Contar e inventar histórias

Contar e inventar histórias
Data 16/jul/2004

     A prática de inventar histórias talvez lhe viera da prática de ouvir histórias. E o gosto e o prazer de contar histórias por certo é conseqüência desta prática de ouvir histórias.
No grupo escolar da sua infância, lhe acontecera a prática de contar e ouvir histórias. Nas duas últimas séries, a mesma professora fora a delicada e altaneira contadora.
Aos sábados. Depois do recreio. Ânimos refreados. Seus alunos postavam-se relaxadamente na carteira (da vez primeira explicara que não se confundisse relaxar com desleixar: dar vazão à alma, dar ânimo à solta imaginação; mas o corpo em postura respeitosa, própria de pessoas educadas.)
E entre simpática, amável e solene, arranjava na mesa o livro de que emanariam os inebriantes acontecimentos, recompunha as cortinas para as devidas luminosidade e penumbra.
Enquanto cadenciadamente ia dispondo o ambiente e os espíritos, captava as atenções recaptulando os acontecidos contados até o instante.
Histórias apresentadas de forma folhetinesca. A cada sábado um episódio. De certo outro recurso para fomentar a curiosidade da audiência. Pronta a sala, os olhos todos desejosos de saber como prosseguiria a história.
Então, em pé, vozes representadas e distinguidas, devidamente entoadas e entonadas, expressão facial e gestualidades do corpo com os braços e mãos simulando situações. E a todos embarcava no universo sagrado e mágico da imaginação.
Sua cristandade impunha-lhe a propensão a tomar para sua história a história da bíblia.

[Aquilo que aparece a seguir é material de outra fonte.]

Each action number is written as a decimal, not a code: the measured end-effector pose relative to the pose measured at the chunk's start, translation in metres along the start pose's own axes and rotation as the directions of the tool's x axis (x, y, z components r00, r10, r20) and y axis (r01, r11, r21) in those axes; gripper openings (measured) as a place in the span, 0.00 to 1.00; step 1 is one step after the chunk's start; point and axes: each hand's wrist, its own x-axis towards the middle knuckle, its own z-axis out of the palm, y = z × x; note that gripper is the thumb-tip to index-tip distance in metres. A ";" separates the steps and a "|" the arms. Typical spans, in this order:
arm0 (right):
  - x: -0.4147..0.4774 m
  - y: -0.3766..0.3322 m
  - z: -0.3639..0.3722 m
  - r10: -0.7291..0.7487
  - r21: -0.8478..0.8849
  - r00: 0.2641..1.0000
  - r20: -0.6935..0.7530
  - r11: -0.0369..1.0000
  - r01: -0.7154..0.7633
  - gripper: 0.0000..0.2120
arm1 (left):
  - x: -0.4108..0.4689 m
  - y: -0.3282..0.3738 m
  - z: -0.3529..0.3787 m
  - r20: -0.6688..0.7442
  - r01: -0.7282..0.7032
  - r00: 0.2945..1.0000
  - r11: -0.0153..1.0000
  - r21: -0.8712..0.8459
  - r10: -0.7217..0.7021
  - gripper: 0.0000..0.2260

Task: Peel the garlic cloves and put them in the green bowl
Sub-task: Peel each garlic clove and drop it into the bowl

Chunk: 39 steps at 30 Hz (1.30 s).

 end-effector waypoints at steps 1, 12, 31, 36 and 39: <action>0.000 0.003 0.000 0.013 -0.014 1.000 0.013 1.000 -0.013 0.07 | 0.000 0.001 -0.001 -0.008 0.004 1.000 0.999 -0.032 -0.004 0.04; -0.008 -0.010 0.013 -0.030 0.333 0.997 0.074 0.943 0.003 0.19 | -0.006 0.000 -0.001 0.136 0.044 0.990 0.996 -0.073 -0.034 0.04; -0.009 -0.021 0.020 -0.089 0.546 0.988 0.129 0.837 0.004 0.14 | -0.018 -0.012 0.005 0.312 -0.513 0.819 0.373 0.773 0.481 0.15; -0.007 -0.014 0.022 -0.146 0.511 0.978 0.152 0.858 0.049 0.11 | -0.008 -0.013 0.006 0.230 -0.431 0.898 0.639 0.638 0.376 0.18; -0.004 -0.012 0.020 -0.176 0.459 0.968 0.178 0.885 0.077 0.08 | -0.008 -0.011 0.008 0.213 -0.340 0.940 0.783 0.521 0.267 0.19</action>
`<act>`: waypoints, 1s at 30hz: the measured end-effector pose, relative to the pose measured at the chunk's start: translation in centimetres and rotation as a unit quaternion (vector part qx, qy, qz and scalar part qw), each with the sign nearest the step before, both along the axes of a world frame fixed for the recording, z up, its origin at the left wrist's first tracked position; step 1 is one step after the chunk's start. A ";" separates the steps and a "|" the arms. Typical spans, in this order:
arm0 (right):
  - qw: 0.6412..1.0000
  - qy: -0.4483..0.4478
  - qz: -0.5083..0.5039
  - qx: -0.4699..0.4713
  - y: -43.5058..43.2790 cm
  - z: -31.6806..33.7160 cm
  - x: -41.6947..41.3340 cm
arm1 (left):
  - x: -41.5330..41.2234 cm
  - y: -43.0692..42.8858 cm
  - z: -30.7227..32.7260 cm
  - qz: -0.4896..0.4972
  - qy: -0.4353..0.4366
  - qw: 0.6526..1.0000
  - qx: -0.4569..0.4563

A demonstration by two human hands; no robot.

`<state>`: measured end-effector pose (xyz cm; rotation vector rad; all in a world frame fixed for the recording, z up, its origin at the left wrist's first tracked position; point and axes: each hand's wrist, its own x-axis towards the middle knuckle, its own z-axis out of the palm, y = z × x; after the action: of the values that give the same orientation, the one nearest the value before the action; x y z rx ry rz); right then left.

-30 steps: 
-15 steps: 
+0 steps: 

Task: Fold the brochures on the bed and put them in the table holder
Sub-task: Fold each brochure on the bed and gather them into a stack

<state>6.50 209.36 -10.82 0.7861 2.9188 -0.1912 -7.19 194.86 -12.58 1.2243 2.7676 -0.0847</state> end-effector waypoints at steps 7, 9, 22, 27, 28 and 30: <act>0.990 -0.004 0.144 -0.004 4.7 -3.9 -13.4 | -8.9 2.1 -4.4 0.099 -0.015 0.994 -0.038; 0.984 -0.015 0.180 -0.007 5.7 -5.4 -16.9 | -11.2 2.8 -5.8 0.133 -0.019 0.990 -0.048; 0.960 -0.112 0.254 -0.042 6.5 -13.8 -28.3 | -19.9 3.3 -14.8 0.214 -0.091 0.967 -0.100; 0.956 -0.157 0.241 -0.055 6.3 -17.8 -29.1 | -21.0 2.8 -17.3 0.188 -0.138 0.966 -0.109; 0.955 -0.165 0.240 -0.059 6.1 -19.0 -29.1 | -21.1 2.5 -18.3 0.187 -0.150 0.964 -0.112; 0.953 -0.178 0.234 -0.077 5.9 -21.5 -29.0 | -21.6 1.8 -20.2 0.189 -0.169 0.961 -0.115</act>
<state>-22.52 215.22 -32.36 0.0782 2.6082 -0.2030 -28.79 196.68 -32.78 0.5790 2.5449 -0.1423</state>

E suas crianças, entre temerosas e aventureiras, metiam-se pelo vale do mar aberto pelo mágico bordão de Moisés, pelas façanhas de José no Egito.
Nas férias escolares, as histórias sabatinas povoadas de gente com auréolas, mantos barbas e cabelos longos ficavam suspensas. A circunspecta e altiva senhora ia descansar.
Era então que para algumas daquelas crianças entrava em cena outra contadora de história. E outras eram suas histórias, outras as personagens, outro o lugar e a hora.
Iam, em férias, para uma fazenda. A contadora dessas histórias era a avó cujo marido, o avô, a fazenda administrava.
A avó era magra e rústica. Dócil e brava. Risonha e carrancuda. À noite ia ao alpendre suspenso e aberto ao céu de estrelas e luar. Sentava-se em sua cadeira preguiçosa. Eles, pelo chão, sentados, deitados.
E começava um rosário de histórias povoadas de lobsomens, rios, matas, cafezais, onças, macacos, sapos, cobras, cães, bois, cavalos, roças, homens rústicos, simples, malvestidos, malcalçados.
Um mundo não menos mágico que o outro, porém inteiramente mítico. Mundo em que a invenção não ia além de si mesma. Mundo em que a ambiência, o espaço e as personagens, ainda que dotados dos mágicos poderes que a invenção lhes emprestava, eram dos receptores reconhecidos, tangíveis.